(Items listed in a dataset)
╭──
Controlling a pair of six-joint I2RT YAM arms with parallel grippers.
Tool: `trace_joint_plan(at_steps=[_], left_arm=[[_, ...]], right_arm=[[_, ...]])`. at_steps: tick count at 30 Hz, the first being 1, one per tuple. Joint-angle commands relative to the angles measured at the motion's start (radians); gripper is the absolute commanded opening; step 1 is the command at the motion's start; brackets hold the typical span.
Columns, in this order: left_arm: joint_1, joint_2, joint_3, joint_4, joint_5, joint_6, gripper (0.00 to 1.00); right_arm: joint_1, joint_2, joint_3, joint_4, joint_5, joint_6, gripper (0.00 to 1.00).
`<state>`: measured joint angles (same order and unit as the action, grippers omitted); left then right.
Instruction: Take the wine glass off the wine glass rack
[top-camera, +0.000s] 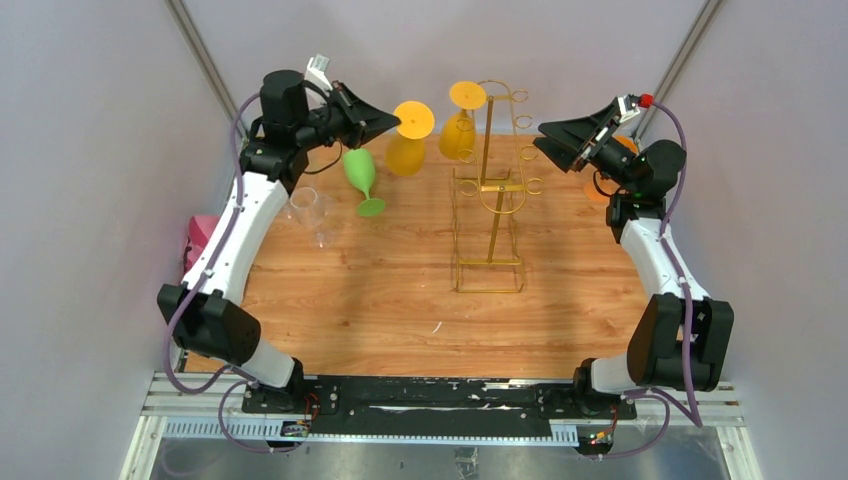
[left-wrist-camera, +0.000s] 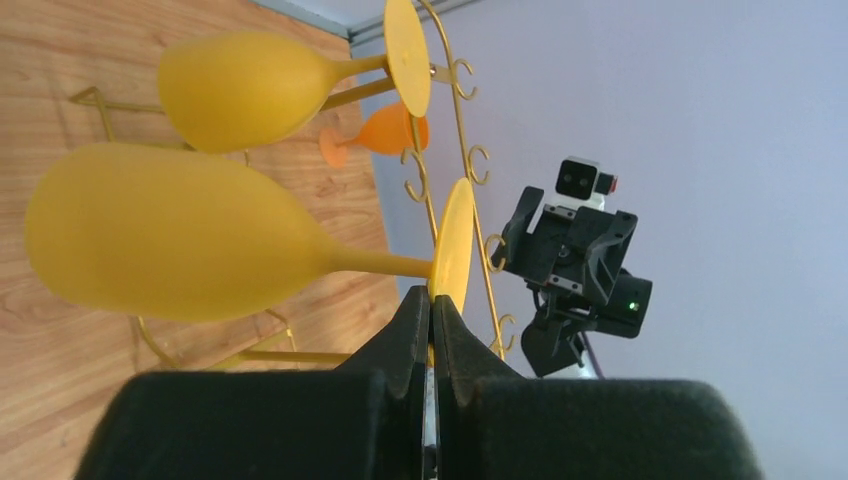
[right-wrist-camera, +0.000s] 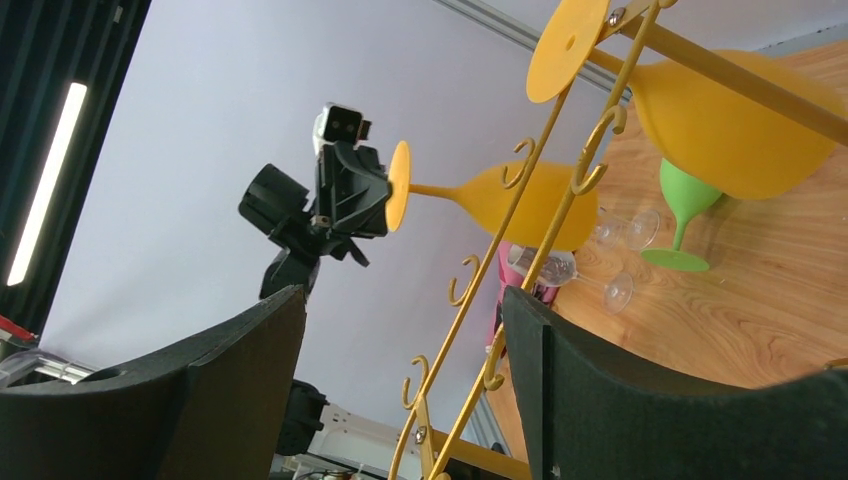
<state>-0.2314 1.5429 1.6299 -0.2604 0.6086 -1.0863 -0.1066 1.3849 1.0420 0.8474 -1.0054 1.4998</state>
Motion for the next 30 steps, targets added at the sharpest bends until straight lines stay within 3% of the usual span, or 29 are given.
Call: trace_joint_plan(at_steps=[1, 9, 11, 13, 15, 19, 24, 30], left_arm=[[-0.001, -0.129, 0.074, -0.101, -0.019, 0.193, 0.00], [-0.079, -0.191, 0.226, -0.130, 0.148, 0.384, 0.00], [-0.084, -0.200, 0.193, -0.010, 0.244, 0.336, 0.00], [-0.085, -0.198, 0.131, 0.246, 0.348, 0.188, 0.00], [-0.094, -0.172, 0.115, 0.367, 0.460, 0.146, 0.00], [-0.107, -0.098, 0.148, 0.371, 0.614, 0.197, 0.00], [-0.111, -0.020, 0.151, 0.437, 0.714, 0.214, 0.00], [-0.111, 0.007, 0.190, 0.496, 0.748, 0.254, 0.00]], right_arm=[[-0.015, -0.009, 0.019, 0.040, -0.053, -0.039, 0.77], [-0.010, -0.081, 0.128, -0.143, -0.080, -0.233, 0.79], [-0.002, -0.102, 0.156, -0.205, -0.083, -0.299, 0.80], [0.010, -0.116, 0.180, -0.235, -0.086, -0.352, 0.80], [0.020, -0.124, 0.189, -0.202, -0.103, -0.368, 0.80], [0.030, -0.120, 0.210, -0.090, -0.172, -0.392, 0.79], [0.032, -0.091, 0.246, -0.100, -0.263, -0.485, 0.78], [0.036, -0.014, 0.212, 0.314, -0.325, -0.200, 0.76]])
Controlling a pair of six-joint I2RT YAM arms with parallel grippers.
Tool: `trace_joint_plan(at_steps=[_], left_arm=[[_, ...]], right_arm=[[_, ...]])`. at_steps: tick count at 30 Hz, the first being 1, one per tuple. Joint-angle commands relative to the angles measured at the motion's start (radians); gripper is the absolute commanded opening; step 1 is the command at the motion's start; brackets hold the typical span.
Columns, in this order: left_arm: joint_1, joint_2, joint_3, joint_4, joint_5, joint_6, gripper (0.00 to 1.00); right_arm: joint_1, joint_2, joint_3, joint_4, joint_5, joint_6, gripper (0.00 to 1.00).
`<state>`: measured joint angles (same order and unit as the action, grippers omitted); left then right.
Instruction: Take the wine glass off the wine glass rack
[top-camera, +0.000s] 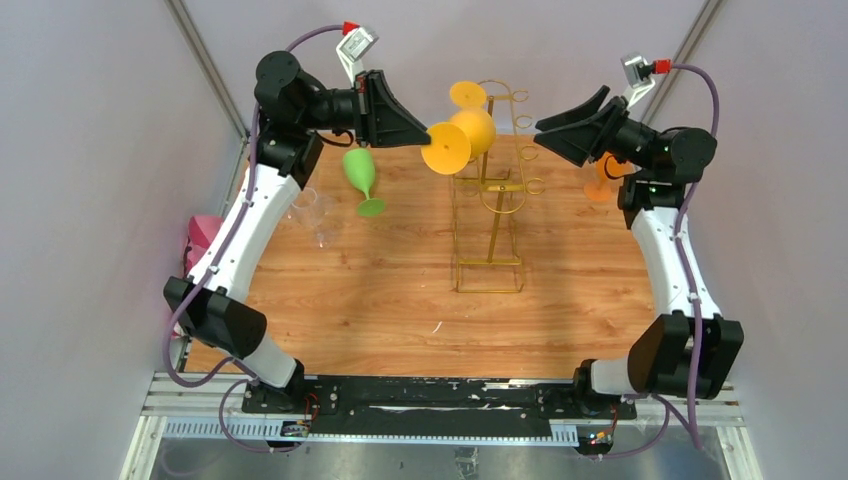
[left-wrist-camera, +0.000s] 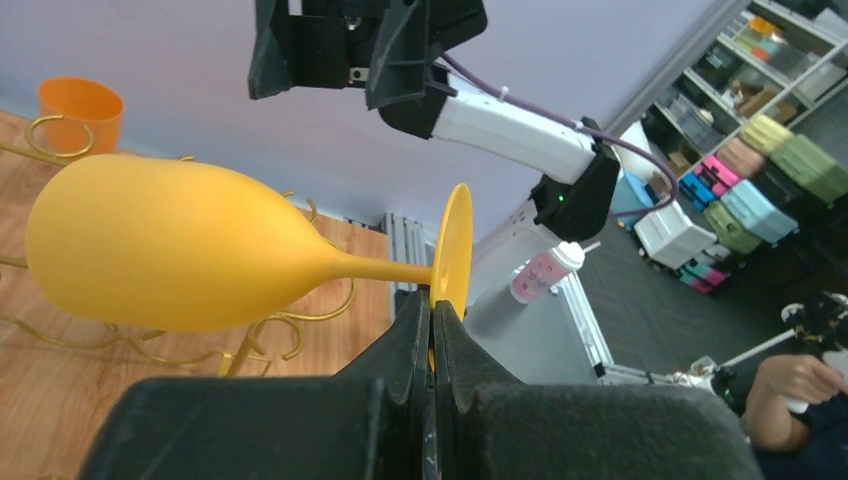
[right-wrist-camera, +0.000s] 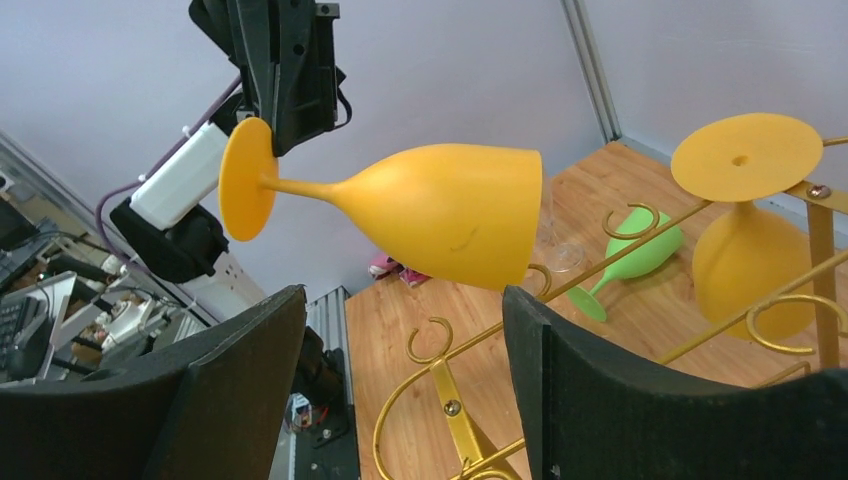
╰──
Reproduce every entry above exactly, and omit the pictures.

Controlling a pair of six-joint I2RT YAM arms with parallel grippers.
Tool: `trace_joint_plan(at_steps=[_], left_arm=[[_, ...]], right_arm=[[_, ...]])`. at_steps: tick count at 30 Hz, the first being 1, one per tuple. Joint-angle commands relative to the angles measured at the motion's start (radians); gripper is the absolute commanded opening; step 1 is the command at the motion's start; brackets hold the typical span.
Columns, in this order: left_arm: joint_1, joint_2, joint_3, joint_4, joint_5, joint_6, gripper (0.00 to 1.00); right_arm: joint_1, joint_2, joint_3, joint_4, joint_5, joint_6, gripper (0.00 to 1.00).
`<state>`: measured joint angles (same order and unit as the action, grippers omitted); left then right.
Instruction: Take the wine glass off the wine glass rack
[top-camera, +0.000s] 
[left-wrist-camera, +0.000s] 
[right-wrist-camera, +0.000s] 
<state>-0.2314 1.5429 1.6299 -0.2604 0.6086 -1.0863 -0.1066 1.3849 1.0420 0.8474 -1.0054 1.4998</state>
Motion for the next 30 steps, targets added at the sharpest bends until straight lines stay within 3% of the usual span, or 29 are given.
Call: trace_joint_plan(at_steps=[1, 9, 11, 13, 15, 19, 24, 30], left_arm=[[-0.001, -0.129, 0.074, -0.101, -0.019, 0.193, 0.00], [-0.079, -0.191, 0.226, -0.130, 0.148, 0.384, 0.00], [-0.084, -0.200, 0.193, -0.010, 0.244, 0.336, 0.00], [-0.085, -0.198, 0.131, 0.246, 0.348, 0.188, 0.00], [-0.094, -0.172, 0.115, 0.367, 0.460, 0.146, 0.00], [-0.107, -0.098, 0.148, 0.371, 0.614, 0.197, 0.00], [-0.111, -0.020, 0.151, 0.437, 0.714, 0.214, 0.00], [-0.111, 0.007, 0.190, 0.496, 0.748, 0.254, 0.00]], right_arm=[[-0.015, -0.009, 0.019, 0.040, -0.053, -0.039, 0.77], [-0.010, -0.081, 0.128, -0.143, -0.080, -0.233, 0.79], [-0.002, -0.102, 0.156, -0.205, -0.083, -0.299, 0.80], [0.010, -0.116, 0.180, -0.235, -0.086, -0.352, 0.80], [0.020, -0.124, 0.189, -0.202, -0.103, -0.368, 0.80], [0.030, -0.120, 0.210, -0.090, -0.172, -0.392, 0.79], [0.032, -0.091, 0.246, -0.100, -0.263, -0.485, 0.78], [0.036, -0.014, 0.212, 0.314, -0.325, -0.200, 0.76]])
Controlling a pair of six-joint I2RT YAM arms with parallel grippers.
Tool: `trace_joint_plan(at_steps=[_], left_arm=[[_, ...]], right_arm=[[_, ...]])`. at_steps: tick count at 30 Hz, the first being 1, one per tuple. Joint-angle commands relative to the angles measured at the motion's start (radians); gripper is the absolute commanded opening; step 1 is the command at the motion's start; brackets hold the typical span.
Columns, in this order: left_arm: joint_1, joint_2, joint_3, joint_4, joint_5, joint_6, gripper (0.00 to 1.00); right_arm: joint_1, joint_2, joint_3, joint_4, joint_5, joint_6, gripper (0.00 to 1.00).
`<state>`: measured joint angles (same order and unit as the action, grippers omitted); left then right.
Instruction: Take the wine glass off the wine glass rack
[top-camera, +0.000s] 
[left-wrist-camera, +0.000s] 
[right-wrist-camera, +0.000s] 

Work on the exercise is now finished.